A snarky new Twitter account is showing the lighter side of Lincoln Square, complete with photos of goofy signs and witty observations.
The account, Lincoln Squared, was created in mid-January and has almost 40 followers.
One of the first posts? A photo of a sign reading, “Nails, Teeth Brushing, Anal Glands.” Of course, the sign belonged to a pet grooming business, but the account’s caption simply read, “Good morning #LincolnSquare!”
Patch sat down with the person behind the account for a Q&A; read on for more humor about the neighborhood.
LS Patch: Why did you create the Twitter account?
Lincoln Squared: I 100 percent love Lincoln Square and I spend a lot of time walking about and sometimes things stick out to me, things that are odd or funny or just need to be shared. I wanted to connect the community and bring people together. I wanted families to when they sat down for dinner at night to have something to talk about.
LS Patch: “Follow us for cheap laughs.” Explain yourself.
Lincoln Squared: You need cheap laughs in this economy. Whether it’s funny or not, I’ll leave it up to you.
The anal glands post got some play… this was a pet grooming salon and I was just walking by and they had their sign and just said, “anal glands.” You don’t see that everyday first thing in the morning.
The statue of the little girl over by the library that’s missing her thumb, it’s so odd. It’s something that everyone has seen and maybe not even thought about it, but where did her thumb go and why can’t we get her a new one? These are the kinds of things that I think about.
LS Patch: What’s the best thing you’ve seen in the neighborhood?
Lincoln Squared: It was the Oktoberfest parade this past year and coming up Western Avenue, one of the floats was a giant, inflatable beer bottle. But it was coming to the Brown Line and the beer bottle was too tall and it couldn’t clear the bridge, so they had to stop the parade and deflate—I think it was a Hofbräu beer—they had to deflate the beer bottle, drive under the bridge and then re-inflate it on the other side. The crowd was going wild, you just don’t see things like that in other neighborhoods.
LS Patch: If Lincoln Square could annex any part of the city, where would you want to expand?
Lincoln Squared: Well I don’t know if it’s the coolest, but I think if we annexed Roscoe Village, I’m pretty certain we could set some sort of Guinness world record for having the most baby strollers in one neighborhood, so that’s my answer.
LS Patch: What’s the neighborhood missing?
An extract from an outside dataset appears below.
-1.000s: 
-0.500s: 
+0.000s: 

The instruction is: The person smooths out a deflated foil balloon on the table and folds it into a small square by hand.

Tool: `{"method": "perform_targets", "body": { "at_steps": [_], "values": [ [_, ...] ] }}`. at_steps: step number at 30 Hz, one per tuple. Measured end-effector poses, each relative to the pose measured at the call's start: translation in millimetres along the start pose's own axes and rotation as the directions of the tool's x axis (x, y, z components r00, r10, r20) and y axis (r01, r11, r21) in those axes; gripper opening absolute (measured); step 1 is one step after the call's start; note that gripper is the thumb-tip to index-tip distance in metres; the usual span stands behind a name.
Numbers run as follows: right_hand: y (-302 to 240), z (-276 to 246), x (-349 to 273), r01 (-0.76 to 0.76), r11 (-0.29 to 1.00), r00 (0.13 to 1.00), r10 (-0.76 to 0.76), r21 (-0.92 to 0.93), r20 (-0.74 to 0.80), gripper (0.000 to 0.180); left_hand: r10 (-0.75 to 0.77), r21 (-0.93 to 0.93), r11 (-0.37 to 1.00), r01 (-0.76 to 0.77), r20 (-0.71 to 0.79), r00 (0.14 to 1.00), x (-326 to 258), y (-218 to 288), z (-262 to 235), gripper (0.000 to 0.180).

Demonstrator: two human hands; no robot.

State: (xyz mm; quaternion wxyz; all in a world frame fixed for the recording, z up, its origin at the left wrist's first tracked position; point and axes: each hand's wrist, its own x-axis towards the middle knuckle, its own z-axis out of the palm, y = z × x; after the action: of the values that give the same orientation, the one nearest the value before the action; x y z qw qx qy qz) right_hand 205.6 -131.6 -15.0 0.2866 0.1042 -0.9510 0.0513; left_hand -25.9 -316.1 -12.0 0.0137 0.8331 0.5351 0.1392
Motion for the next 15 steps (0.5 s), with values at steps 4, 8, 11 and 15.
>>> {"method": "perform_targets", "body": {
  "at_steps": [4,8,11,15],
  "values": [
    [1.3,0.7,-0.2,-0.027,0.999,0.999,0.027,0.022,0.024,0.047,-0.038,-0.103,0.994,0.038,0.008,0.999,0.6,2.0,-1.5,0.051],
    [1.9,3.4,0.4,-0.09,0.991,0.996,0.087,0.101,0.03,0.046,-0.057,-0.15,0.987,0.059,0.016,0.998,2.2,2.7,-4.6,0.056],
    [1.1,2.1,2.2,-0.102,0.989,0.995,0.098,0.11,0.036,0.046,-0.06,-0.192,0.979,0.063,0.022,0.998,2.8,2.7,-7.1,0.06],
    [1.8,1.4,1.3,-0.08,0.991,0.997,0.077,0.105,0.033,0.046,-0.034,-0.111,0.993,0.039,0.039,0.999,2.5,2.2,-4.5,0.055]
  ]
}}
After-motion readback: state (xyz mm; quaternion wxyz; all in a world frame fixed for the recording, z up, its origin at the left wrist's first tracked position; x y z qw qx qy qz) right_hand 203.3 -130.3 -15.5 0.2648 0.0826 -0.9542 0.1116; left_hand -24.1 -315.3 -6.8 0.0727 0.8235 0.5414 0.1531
Lincoln Squared: I know what I really miss and I’m sure a lot of people do… I miss seeing Rod Blagojevich jogging. Something about his hair, the way that it would flop around, it was magnificent and you could see him coming a block away. The great thing though is that he would run in the middle of the street, waving to everybody. I miss him.
LS Patch: Who is the average Lincoln Square resident?
Lincoln Squared: I like to say that there’s a Lincoln Square trifecta. They would have a musical instrument and/or a yoga mat. And then also, a kid in a stroller or baby Bjorn carrier. And then thirdly, a dog.
Maybe what the neighborhood is missing is a good back therapy office or some sort of back specialist.
LS Patch: What’s your perfect day in Lincoln Square?
Lincoln Squared: I’d like to start out with a little exercise, maybe a Wiggleworms class (at Old Town School of Folk) and follow that with a little brunch. Perhaps Nu Lan Bakery if they’ve passed their health inspection. Then catch a movie at the Davis Theater. I thought it was pretty meta to watch 'Lincoln' in Lincoln Square on Lincoln Avenue, so that might blow my mind a little bit.
From there, put on the lederhosen, hit up the Brauhaus and call it a night. Maybe take a dip in the fountain at Giddings Plaza.
LS Patch: Describe Lincoln Square in three words.
Lincoln Squared: Euro. More of a European-type feel.
Beer-y? Maybe I’m trying to say drunk. But not drunk in a Wrigleyville kind of way, a more sophisticated, craft beer drunk.
Local-focal. It’s almost like we’re an island and we don’t want to leave and we don’t want the outside coming in. It’s not snobbery, people are pretty down-to-earth, because they just care about what’s happening.